Activity. Filter out all lines without the word "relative" from the data below, please, and copy the rest.

::::::::

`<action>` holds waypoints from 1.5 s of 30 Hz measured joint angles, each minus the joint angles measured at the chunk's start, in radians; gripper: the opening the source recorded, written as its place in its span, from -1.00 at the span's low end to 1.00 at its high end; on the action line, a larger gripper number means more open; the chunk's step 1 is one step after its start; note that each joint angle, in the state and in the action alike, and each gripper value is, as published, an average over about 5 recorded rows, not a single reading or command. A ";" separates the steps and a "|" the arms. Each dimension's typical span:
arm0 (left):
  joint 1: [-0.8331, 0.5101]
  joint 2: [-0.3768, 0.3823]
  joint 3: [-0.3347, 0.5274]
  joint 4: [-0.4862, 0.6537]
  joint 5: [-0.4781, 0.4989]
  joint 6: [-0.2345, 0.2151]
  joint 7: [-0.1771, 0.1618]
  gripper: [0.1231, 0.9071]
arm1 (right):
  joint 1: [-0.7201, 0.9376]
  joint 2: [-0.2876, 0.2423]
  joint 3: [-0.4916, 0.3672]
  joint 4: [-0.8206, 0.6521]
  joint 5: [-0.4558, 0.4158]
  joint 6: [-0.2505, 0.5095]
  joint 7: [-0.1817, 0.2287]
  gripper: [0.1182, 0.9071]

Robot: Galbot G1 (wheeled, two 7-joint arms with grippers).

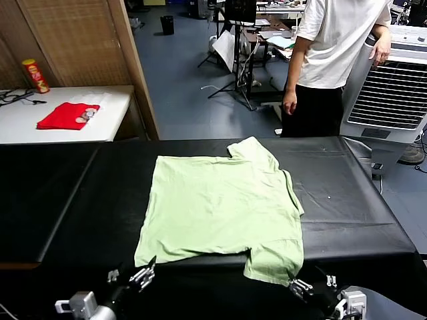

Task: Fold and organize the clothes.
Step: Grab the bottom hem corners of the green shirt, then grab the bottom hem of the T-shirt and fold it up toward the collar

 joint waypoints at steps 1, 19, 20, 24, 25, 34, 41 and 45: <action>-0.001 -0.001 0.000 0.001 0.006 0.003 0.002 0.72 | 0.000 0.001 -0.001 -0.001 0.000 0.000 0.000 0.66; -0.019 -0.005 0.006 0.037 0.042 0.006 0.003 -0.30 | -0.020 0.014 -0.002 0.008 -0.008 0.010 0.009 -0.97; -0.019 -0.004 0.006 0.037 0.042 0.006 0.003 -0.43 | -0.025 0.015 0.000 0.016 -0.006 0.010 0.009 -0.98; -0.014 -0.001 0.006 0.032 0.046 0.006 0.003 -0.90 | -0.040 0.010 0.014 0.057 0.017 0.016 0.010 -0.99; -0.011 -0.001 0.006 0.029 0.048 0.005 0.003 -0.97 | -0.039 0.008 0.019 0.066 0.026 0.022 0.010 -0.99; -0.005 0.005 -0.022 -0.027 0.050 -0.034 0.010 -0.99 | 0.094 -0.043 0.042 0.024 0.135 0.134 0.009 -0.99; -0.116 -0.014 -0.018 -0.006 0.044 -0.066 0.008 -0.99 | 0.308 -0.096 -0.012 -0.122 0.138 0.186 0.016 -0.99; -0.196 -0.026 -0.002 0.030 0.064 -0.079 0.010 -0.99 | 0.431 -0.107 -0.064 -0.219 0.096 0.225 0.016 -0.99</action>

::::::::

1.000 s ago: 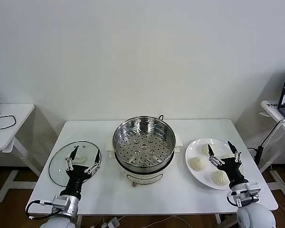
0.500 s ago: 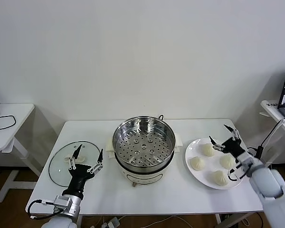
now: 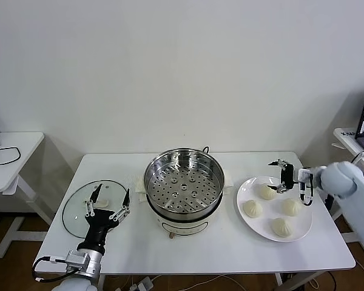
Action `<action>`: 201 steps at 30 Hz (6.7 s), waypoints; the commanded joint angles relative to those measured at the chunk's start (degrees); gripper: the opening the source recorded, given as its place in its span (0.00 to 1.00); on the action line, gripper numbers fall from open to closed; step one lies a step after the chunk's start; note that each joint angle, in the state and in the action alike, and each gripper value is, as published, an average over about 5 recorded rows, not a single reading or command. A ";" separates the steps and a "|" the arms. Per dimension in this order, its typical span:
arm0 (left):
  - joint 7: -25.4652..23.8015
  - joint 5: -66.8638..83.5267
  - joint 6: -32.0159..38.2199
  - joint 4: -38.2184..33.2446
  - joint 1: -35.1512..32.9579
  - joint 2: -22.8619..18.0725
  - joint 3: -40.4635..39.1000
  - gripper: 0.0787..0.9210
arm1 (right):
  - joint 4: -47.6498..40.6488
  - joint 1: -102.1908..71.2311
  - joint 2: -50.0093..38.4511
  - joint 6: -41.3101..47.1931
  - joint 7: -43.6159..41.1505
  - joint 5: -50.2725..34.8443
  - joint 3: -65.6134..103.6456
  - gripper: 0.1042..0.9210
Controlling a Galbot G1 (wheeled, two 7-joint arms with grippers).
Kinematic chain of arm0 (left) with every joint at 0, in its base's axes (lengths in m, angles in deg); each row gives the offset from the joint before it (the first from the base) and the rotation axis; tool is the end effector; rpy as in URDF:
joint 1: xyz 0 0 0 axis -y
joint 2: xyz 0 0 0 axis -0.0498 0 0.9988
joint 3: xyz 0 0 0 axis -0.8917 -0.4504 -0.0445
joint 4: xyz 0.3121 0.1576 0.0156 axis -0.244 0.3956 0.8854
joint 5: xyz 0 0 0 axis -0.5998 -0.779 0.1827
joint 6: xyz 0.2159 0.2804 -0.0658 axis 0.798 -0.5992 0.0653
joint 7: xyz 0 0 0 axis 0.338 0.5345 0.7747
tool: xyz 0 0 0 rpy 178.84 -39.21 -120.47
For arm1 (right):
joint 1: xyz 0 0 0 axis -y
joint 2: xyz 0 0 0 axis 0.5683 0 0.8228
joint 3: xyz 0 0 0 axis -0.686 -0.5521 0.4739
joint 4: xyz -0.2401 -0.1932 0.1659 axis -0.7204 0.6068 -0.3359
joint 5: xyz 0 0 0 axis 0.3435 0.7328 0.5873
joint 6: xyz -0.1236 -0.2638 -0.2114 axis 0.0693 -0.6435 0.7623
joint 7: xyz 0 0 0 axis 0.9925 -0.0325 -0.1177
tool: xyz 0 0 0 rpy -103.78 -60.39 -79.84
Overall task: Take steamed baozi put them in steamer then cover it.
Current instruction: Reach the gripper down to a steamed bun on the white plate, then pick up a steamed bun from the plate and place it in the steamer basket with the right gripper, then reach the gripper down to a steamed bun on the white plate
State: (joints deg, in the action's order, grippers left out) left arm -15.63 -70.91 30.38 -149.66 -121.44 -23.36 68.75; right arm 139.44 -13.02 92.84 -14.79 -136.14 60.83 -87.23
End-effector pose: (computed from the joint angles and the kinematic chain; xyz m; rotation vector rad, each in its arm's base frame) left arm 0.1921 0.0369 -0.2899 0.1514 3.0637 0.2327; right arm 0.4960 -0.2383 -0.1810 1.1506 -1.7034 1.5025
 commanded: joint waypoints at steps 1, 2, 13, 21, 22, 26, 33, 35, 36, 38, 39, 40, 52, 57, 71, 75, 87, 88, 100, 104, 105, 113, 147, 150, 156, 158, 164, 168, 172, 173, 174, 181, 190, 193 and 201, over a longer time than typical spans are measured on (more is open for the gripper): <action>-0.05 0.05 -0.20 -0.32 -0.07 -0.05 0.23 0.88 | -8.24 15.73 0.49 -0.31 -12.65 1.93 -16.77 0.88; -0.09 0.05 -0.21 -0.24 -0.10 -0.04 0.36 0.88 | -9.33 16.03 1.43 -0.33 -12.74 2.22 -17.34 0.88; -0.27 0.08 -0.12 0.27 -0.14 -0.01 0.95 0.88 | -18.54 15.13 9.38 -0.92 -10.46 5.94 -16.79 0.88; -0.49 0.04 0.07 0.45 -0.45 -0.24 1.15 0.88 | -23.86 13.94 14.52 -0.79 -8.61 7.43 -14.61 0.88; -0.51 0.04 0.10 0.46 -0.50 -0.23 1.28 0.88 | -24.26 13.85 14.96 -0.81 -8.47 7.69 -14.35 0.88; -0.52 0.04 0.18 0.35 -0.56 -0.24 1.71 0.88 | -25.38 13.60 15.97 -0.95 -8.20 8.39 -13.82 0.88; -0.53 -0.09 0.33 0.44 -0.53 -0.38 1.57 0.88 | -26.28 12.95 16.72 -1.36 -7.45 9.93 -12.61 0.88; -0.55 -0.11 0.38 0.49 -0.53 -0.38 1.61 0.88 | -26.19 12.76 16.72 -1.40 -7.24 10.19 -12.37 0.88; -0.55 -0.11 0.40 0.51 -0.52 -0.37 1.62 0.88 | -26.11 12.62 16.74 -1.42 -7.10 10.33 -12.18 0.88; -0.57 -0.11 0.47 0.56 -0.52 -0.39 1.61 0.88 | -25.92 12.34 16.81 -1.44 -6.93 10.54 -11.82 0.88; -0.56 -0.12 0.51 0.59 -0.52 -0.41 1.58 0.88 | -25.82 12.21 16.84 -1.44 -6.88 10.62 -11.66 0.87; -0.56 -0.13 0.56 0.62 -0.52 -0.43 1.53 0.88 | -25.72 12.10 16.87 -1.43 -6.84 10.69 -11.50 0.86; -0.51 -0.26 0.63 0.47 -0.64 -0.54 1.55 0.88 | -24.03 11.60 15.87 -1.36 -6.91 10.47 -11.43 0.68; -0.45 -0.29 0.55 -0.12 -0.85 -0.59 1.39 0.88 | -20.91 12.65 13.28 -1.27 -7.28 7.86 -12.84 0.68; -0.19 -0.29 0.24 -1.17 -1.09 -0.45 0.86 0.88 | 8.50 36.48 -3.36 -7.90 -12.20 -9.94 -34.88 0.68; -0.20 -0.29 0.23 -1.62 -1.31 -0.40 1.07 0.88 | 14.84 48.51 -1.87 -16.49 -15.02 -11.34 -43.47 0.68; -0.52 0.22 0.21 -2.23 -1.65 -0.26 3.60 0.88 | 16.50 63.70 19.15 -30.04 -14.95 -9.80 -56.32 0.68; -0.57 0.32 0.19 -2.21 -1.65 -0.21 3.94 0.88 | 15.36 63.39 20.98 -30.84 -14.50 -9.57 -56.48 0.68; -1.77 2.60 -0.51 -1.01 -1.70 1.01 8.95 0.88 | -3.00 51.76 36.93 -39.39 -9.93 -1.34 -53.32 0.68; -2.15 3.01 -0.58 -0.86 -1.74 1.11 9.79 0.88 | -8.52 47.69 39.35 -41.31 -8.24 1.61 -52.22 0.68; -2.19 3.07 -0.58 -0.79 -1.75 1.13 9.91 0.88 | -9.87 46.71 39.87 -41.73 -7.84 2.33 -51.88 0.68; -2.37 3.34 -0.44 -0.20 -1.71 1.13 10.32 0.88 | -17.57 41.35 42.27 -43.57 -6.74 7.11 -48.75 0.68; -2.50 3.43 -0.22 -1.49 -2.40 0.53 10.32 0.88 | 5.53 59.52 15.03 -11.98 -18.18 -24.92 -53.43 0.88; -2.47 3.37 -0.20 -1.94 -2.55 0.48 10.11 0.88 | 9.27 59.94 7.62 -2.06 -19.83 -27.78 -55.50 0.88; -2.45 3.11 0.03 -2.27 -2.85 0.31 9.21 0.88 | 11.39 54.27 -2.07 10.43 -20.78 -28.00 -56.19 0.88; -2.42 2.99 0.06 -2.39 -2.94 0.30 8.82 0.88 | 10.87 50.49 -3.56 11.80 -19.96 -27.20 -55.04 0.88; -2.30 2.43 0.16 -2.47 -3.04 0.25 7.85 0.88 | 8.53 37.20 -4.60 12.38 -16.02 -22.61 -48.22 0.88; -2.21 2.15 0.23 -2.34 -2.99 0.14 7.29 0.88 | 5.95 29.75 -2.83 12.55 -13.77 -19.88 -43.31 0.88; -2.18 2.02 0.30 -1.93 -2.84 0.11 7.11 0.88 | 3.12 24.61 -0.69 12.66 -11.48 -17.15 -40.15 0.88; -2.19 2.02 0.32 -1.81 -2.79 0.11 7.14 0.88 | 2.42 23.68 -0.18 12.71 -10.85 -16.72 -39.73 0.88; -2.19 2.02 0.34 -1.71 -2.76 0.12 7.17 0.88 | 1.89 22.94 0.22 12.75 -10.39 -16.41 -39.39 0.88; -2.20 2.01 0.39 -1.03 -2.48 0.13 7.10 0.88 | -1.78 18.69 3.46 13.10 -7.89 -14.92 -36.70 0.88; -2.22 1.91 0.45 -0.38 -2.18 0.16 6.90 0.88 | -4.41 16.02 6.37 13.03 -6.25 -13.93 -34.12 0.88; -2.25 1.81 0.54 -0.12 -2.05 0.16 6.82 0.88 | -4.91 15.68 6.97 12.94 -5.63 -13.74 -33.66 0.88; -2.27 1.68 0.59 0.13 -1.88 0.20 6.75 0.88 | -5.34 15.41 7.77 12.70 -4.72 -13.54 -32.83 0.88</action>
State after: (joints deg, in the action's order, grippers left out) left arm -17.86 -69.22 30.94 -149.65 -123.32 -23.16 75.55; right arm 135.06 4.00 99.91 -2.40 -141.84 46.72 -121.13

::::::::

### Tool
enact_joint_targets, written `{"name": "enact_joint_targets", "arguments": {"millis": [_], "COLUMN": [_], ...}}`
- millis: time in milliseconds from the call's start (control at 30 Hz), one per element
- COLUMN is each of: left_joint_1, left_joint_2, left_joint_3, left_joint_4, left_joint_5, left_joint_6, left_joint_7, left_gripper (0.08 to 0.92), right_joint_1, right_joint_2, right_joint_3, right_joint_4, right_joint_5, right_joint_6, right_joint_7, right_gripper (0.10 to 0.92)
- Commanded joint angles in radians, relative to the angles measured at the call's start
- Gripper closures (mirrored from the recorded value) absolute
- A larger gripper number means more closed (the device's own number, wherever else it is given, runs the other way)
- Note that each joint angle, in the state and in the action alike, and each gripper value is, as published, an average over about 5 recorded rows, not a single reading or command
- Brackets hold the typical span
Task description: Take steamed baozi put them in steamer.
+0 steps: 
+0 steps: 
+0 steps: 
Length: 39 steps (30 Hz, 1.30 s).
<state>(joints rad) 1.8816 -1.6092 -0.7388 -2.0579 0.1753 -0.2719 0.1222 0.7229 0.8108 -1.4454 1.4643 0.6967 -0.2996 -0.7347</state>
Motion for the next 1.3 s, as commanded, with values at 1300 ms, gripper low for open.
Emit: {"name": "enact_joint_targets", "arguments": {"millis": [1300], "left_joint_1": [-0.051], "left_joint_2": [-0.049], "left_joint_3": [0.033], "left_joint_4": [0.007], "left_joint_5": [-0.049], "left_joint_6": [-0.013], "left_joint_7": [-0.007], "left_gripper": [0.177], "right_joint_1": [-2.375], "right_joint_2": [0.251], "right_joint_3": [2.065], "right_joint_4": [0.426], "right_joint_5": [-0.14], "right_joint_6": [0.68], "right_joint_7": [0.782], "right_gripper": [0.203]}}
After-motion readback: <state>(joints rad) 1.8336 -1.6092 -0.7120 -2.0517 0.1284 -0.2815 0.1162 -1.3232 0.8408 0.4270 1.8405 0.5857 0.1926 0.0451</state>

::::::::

Result for this task.
Action `<action>`: 201 steps at 30 Hz (6.7 s), waypoints; the commanded joint angles relative to those measured at the chunk's start (degrees); gripper: the opening the source recorded, given as its place in its span (0.00 to 1.00); on the action line, gripper numbers fall from open to closed; step one lies a step after the chunk's start; note that each joint angle, in the state and in the action alike, and each gripper value is, as published, an average over about 5 recorded rows, not a single reading or command. A ";" separates the steps and a "|" the arms. Per dimension in this order, its typical span:
- Commanded joint angles in radians, relative to the angles measured at the call's start

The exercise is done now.